Green Bay has perhaps the best fans in the NFL … which is why the league should be very worried that the Packers and two other teams are still struggling to sell out their playoff games.

Green Bay, as of Wednesday morning, was about 8,500 tickets short of a sellout, according to the Milwaukee Journal-Sentinel’s Tom Silverstein. If the Packers don’t sell out by 3:40 p.m. Thursday, the game will be blacked out on local TV from Green Bay to Milwaukee. That’s almost inconceivable. The Press-Gazette said the Packers have sold out every regular-season game since 1959 (a playoff game in January of 1983, at the end of the strike-shortened season, did not). And yet they are having troubles selling out a playoff game a week after Aaron Rodgers returned from injury to beat the Bears for the NFC North title.

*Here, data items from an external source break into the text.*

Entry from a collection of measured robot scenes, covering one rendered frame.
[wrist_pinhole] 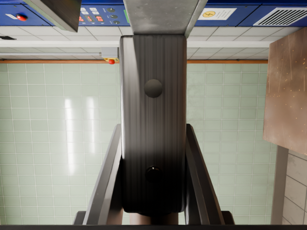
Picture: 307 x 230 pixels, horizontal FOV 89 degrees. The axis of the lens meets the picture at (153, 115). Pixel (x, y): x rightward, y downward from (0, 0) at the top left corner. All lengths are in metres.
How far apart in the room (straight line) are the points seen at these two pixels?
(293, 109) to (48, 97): 1.64
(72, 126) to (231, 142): 1.39
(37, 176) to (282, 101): 1.88
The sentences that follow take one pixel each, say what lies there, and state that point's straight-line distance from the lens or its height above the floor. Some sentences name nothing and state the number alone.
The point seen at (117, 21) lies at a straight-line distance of 0.70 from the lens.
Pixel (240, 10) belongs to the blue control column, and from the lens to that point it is 0.69.
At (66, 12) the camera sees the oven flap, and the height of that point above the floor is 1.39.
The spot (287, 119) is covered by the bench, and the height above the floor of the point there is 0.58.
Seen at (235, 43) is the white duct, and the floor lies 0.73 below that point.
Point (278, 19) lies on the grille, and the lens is 0.81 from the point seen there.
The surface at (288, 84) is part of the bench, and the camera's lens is 0.95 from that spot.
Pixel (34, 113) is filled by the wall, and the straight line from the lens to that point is 1.69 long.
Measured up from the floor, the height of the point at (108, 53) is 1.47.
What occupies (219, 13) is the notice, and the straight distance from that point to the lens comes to 0.67.
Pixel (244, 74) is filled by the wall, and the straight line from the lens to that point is 1.56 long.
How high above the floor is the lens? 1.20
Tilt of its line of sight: level
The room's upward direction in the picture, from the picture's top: 90 degrees counter-clockwise
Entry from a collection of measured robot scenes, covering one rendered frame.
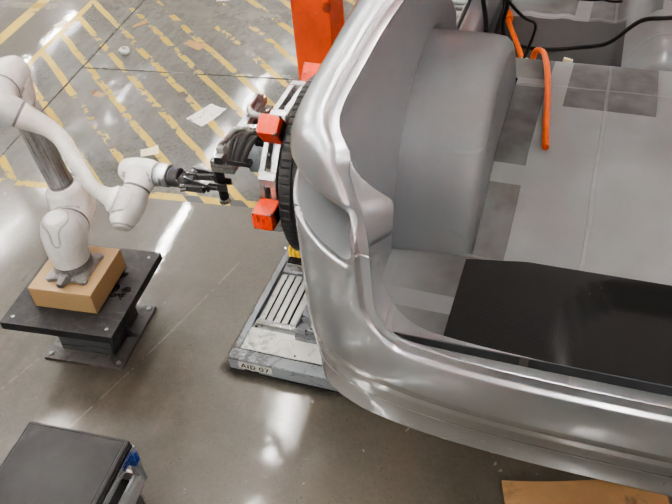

The Bengals produced a video with some players urging fans to buy playoff tickets, which you wouldn’t think should be necessary for a NFL playoff game. Former Bengals receiver Chad Johnson said he would buy the unsold tickets, of which there are about 8,000 according to reports, but it’s unclear if he was serious. As of Wednesday afternoon the Colts needed to sell 5,500 tickets for their game against the Chiefs before Thursday afternoon to become a sellout and avoid a local television blackout.

It would be a tremendous embarrassment to the league to have three of four playoff games blacked out locally, and likely, the tickets will get sold somehow to avoid that scenario. But there’s a bigger issue here. Is this the most stark example that NFL fans aren’t too excited to go to games anymore?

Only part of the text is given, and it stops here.